-- Data excerpt follows --

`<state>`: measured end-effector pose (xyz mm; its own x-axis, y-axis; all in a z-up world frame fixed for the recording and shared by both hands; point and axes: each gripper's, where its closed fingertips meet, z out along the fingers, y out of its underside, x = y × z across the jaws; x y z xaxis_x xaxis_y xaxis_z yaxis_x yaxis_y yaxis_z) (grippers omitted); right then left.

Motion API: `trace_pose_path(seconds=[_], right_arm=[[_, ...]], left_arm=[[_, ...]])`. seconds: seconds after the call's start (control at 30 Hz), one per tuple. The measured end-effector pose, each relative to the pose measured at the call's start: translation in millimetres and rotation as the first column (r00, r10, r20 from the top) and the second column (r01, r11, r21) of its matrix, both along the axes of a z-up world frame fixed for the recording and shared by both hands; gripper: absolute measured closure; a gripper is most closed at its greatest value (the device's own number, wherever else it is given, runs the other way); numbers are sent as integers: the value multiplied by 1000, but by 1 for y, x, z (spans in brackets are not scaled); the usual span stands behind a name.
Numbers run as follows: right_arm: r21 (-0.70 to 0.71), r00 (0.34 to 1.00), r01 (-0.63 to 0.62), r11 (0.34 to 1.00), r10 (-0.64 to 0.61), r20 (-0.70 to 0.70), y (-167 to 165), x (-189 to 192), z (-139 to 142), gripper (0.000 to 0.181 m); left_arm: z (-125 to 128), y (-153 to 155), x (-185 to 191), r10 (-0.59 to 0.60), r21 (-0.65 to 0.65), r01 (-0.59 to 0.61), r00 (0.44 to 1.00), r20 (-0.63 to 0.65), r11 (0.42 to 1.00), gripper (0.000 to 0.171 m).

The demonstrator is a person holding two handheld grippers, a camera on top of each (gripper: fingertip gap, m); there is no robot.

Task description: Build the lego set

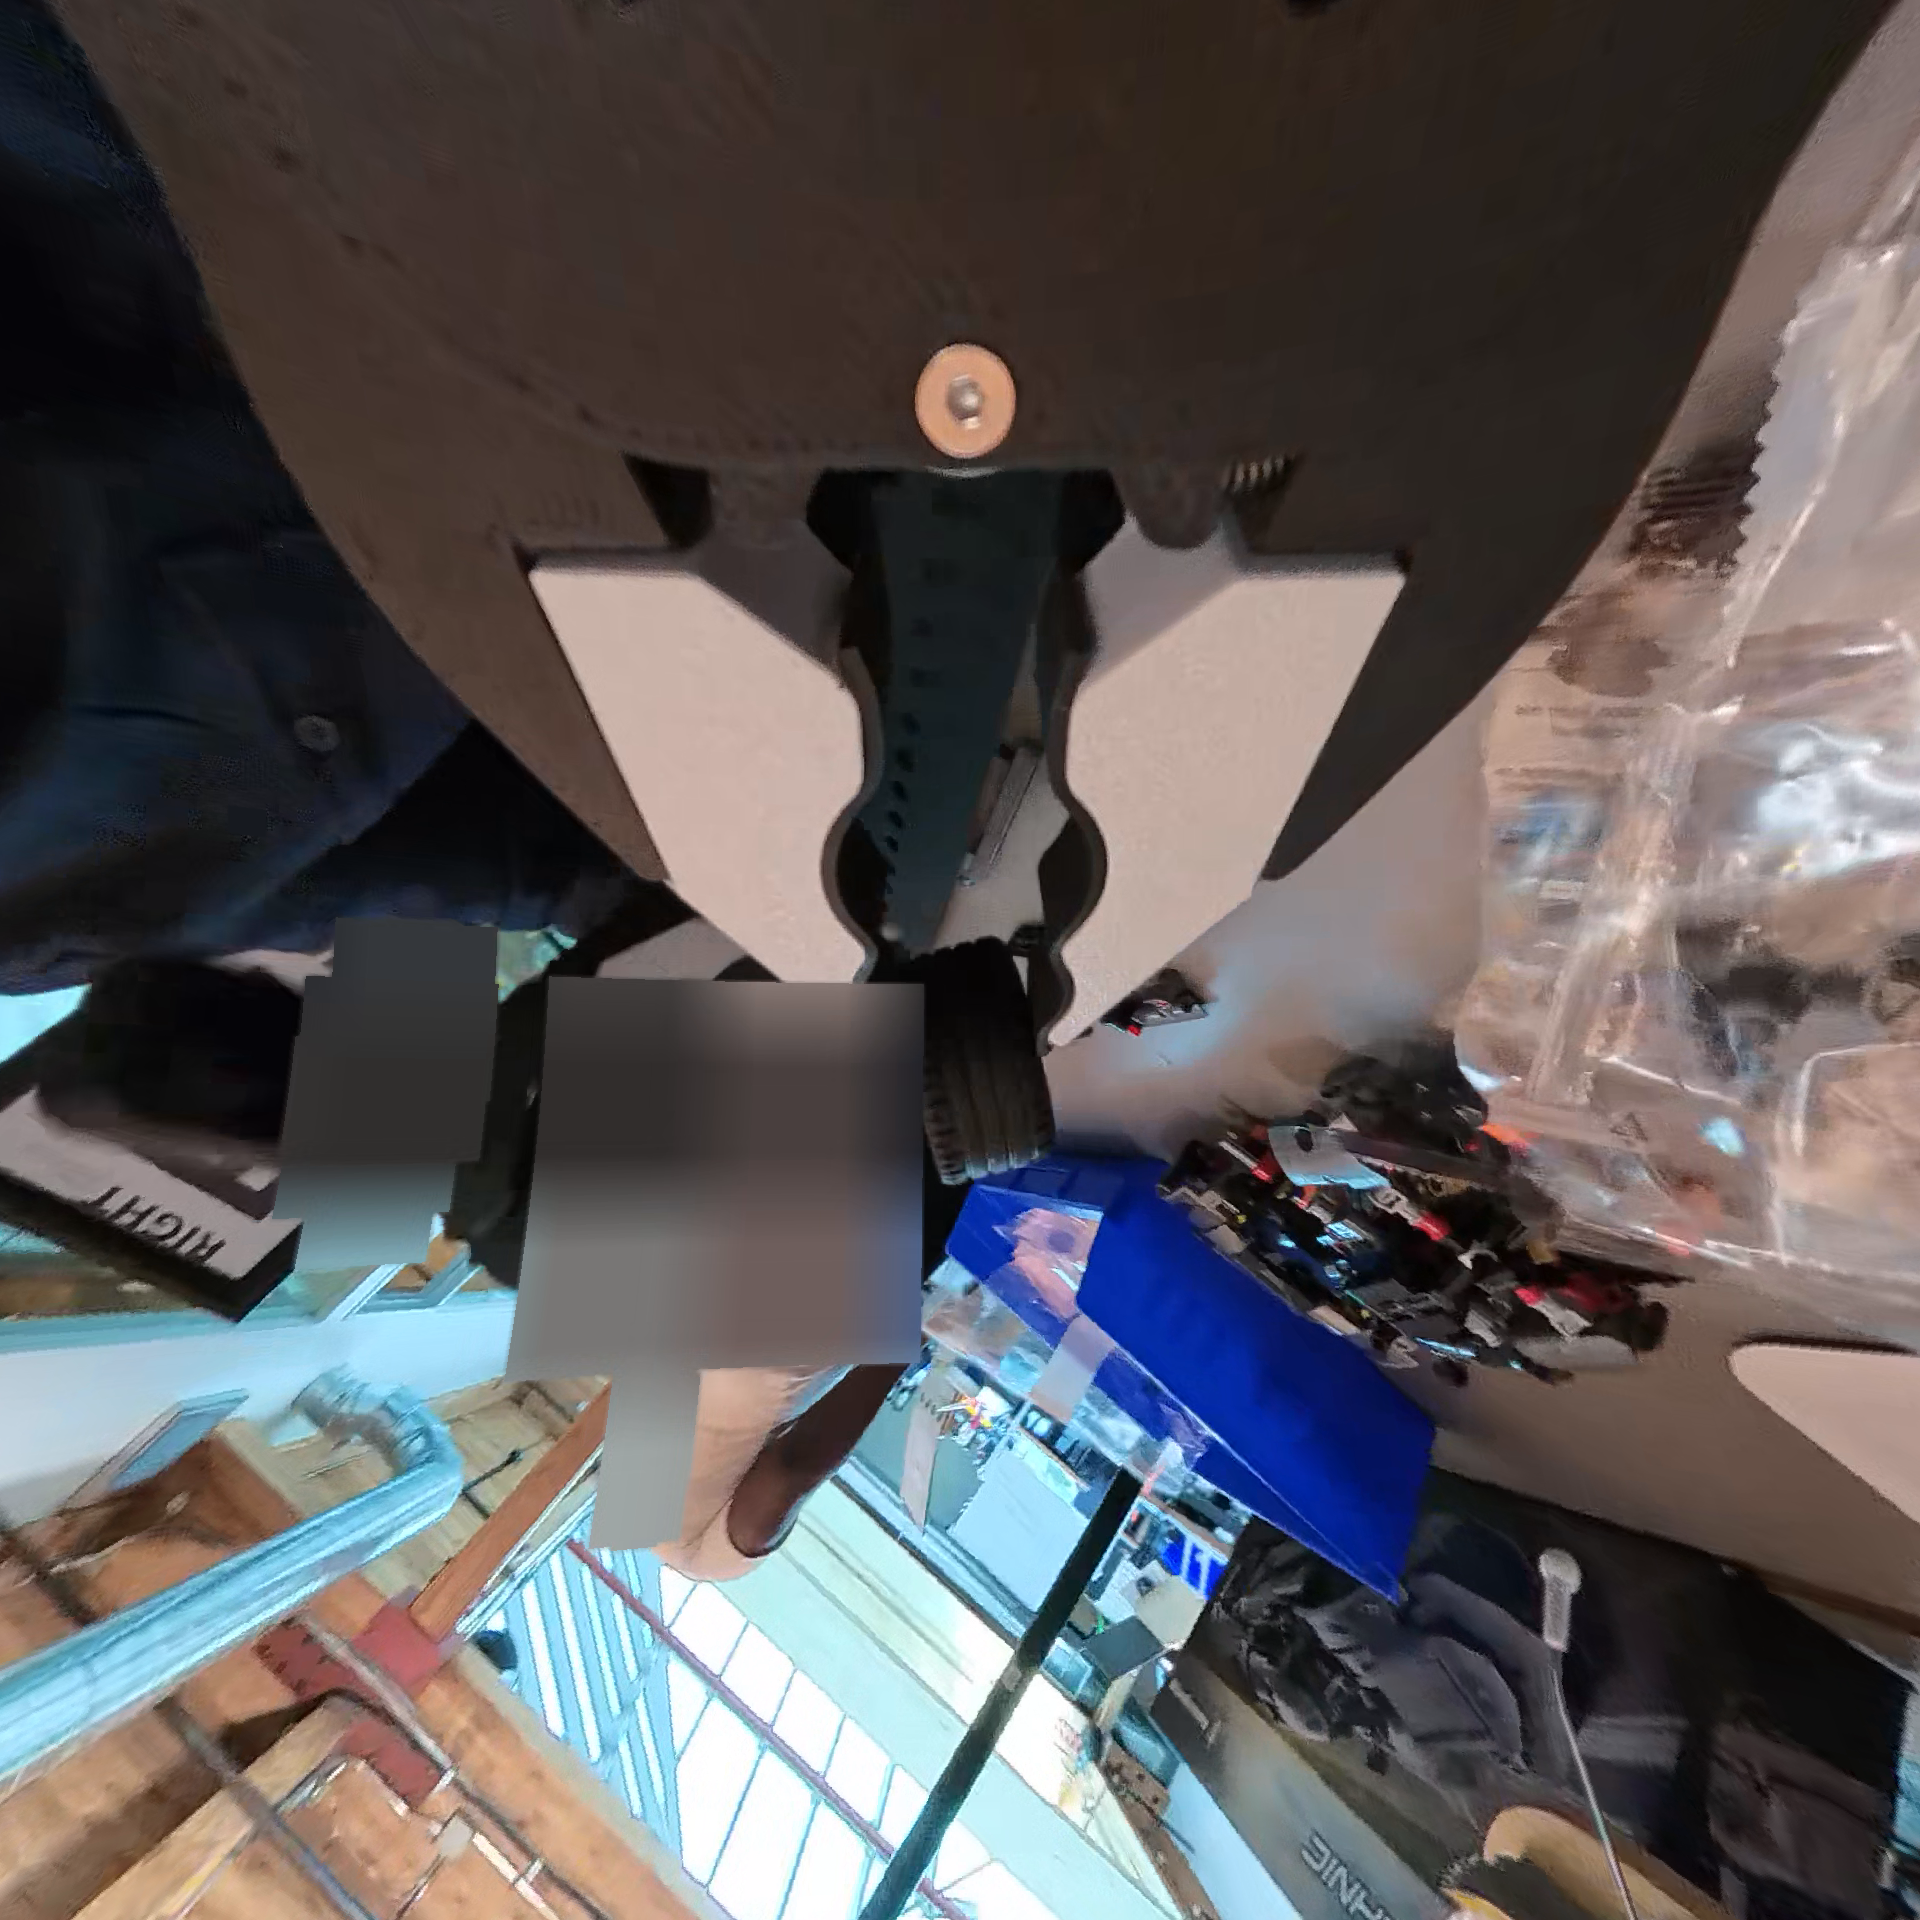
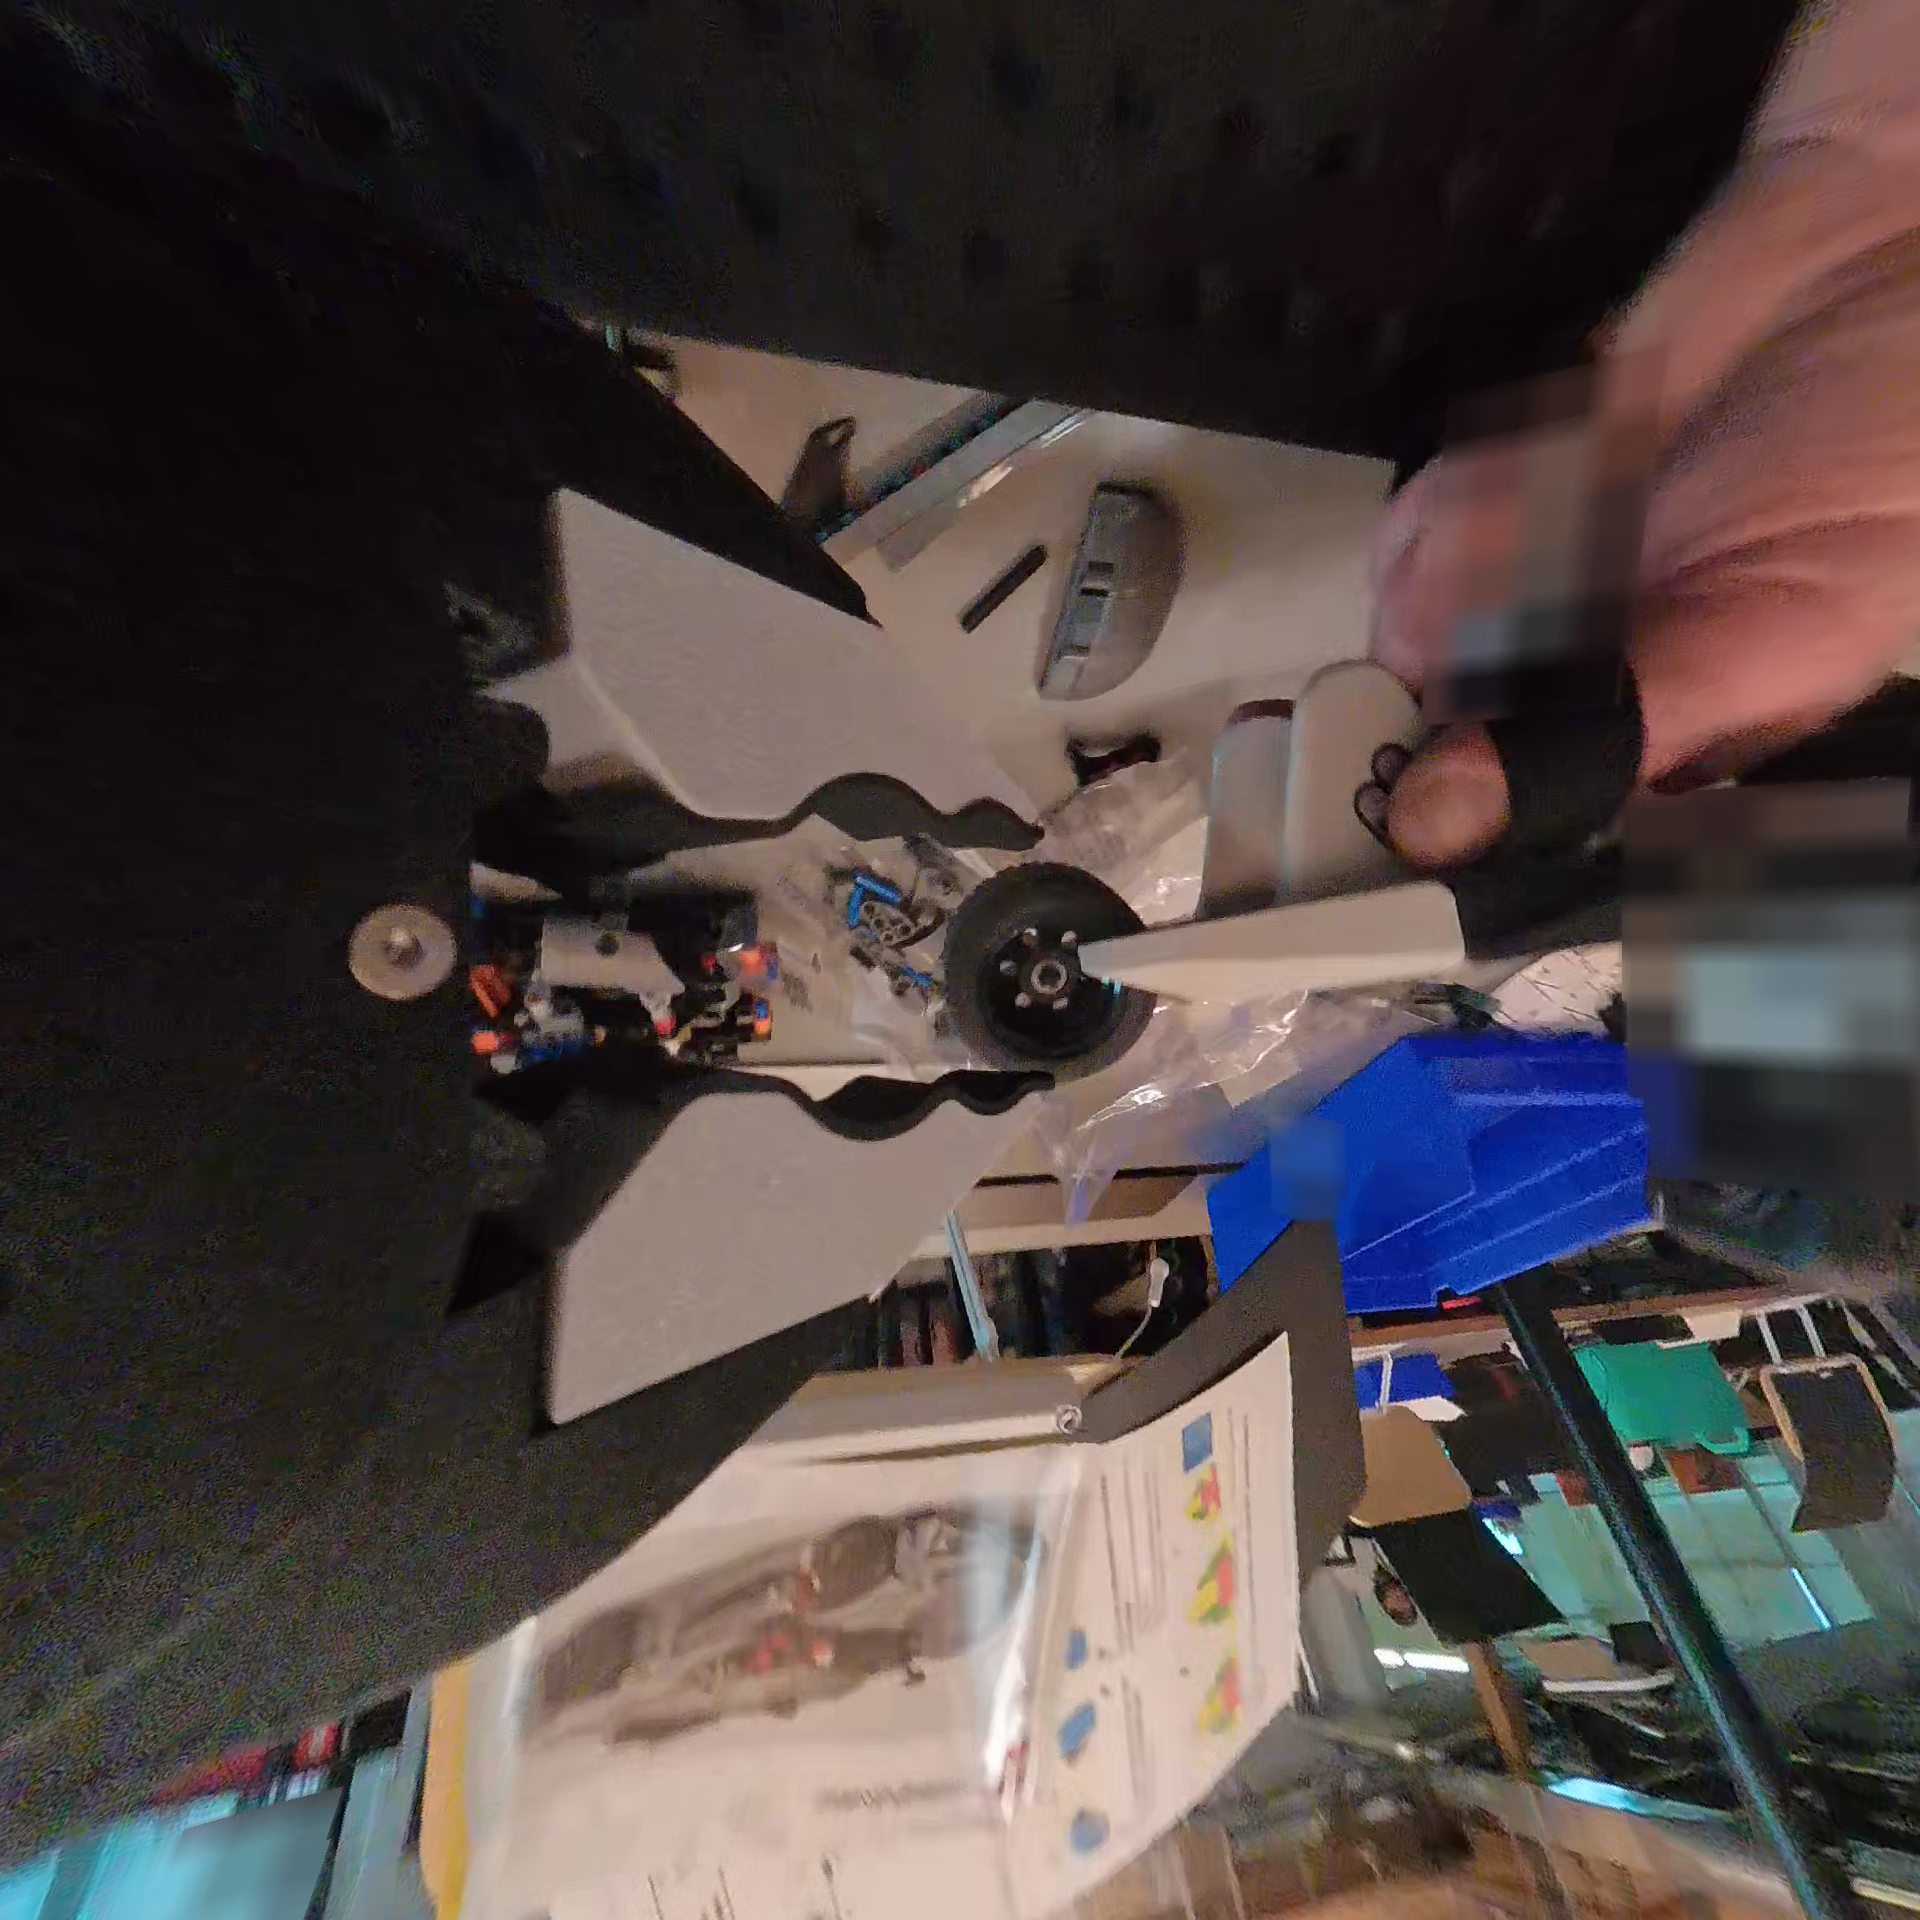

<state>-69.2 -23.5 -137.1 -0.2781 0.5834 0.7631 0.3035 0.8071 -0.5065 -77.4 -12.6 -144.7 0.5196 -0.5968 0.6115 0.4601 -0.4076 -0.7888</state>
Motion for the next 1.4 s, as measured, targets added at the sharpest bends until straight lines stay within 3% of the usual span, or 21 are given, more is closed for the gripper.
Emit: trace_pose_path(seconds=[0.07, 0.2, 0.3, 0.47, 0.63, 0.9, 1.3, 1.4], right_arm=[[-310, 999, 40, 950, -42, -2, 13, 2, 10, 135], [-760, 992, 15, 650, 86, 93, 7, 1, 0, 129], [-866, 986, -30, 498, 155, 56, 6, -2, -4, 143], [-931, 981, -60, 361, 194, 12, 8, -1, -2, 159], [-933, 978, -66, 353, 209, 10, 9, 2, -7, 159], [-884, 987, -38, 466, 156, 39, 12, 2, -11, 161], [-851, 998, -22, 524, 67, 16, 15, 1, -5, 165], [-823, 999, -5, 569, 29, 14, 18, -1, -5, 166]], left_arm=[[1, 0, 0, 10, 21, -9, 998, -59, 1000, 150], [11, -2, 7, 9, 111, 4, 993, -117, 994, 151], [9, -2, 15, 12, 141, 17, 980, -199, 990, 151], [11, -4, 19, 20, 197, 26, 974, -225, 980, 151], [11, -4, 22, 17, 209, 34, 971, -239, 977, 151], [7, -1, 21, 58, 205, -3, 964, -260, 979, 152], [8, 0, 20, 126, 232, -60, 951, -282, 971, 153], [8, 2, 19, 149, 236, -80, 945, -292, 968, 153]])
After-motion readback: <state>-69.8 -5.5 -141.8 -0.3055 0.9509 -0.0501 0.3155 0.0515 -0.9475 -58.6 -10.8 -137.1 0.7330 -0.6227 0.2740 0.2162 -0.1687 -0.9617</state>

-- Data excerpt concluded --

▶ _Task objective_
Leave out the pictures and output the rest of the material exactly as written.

▶ _Exercise response_
`<state>`: measured end-effector pose (xyz mm; its own x-axis, y-axis; all in a z-up world frame fixed for the recording and shared by both hands; point and axes: each gripper's, where its closed fingertips meet, z out along the fingers, y out of its underside, x = y × z across the jaws; x y z xaxis_x xaxis_y xaxis_z yaxis_x yaxis_y yaxis_z) (grippers omitted); right then left.

Motion API: `trace_pose_path(seconds=[_], right_arm=[[_, ...]], left_arm=[[_, ...]])`. seconds: seconds after the call's start (control at 30 Hz), one per tuple. The measured end-effector pose, each relative to the pose measured at the call's start: translation in millimetres and rotation as the first column (r00, r10, r20 from the top) and the second column (r01, r11, r21) of its matrix, both along the axes of a z-up world frame fixed for the recording and shared by both hands; gripper: absolute measured closure; a gripper is most closed at its greatest value (the device's own number, wherever else it is given, runs the other way); numbers are sent as integers: the value multiplied by 1000, but by 1 for y, x, z (spans in brackets are not scaled); the usual span stands behind a name.
Numbers run as follows: right_arm: r21 (-0.70 to 0.71), r00 (0.34 to 1.00), r01 (-0.63 to 0.62), r11 (0.34 to 1.00), r10 (-0.64 to 0.61), r20 (-0.70 to 0.70), y (-167 to 165), x (-189 to 192), z (-139 to 142), gripper (0.000 to 0.181 m); left_arm: z (-125 to 128), y (-153 to 155), x (-185 to 191), r10 (-0.59 to 0.60), r21 (-0.65 to 0.65), r01 (-0.59 to 0.61), r00 (0.44 to 1.00), r20 (-0.63 to 0.65), r11 (0.42 to 1.00), gripper (0.000 to 0.171 m).

The demonstrator is a person holding two handheld grippers, a camera on top of each (gripper: fingertip gap, m); there is no robot.

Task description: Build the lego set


<state>-69.2 -23.5 -137.1 -0.2781 0.5834 0.7631 0.3035 0.8071 -0.5065 -77.4 -12.6 -144.7 0.5196 -0.5968 0.6115 0.4601 -0.4076 -0.7888</state>
Motion for the next 1.4 s, as measured, targets added at the sharpest bends until straight lines stay within 3% of the usual span, or 21 are given, more is closed for the gripper.
Emit: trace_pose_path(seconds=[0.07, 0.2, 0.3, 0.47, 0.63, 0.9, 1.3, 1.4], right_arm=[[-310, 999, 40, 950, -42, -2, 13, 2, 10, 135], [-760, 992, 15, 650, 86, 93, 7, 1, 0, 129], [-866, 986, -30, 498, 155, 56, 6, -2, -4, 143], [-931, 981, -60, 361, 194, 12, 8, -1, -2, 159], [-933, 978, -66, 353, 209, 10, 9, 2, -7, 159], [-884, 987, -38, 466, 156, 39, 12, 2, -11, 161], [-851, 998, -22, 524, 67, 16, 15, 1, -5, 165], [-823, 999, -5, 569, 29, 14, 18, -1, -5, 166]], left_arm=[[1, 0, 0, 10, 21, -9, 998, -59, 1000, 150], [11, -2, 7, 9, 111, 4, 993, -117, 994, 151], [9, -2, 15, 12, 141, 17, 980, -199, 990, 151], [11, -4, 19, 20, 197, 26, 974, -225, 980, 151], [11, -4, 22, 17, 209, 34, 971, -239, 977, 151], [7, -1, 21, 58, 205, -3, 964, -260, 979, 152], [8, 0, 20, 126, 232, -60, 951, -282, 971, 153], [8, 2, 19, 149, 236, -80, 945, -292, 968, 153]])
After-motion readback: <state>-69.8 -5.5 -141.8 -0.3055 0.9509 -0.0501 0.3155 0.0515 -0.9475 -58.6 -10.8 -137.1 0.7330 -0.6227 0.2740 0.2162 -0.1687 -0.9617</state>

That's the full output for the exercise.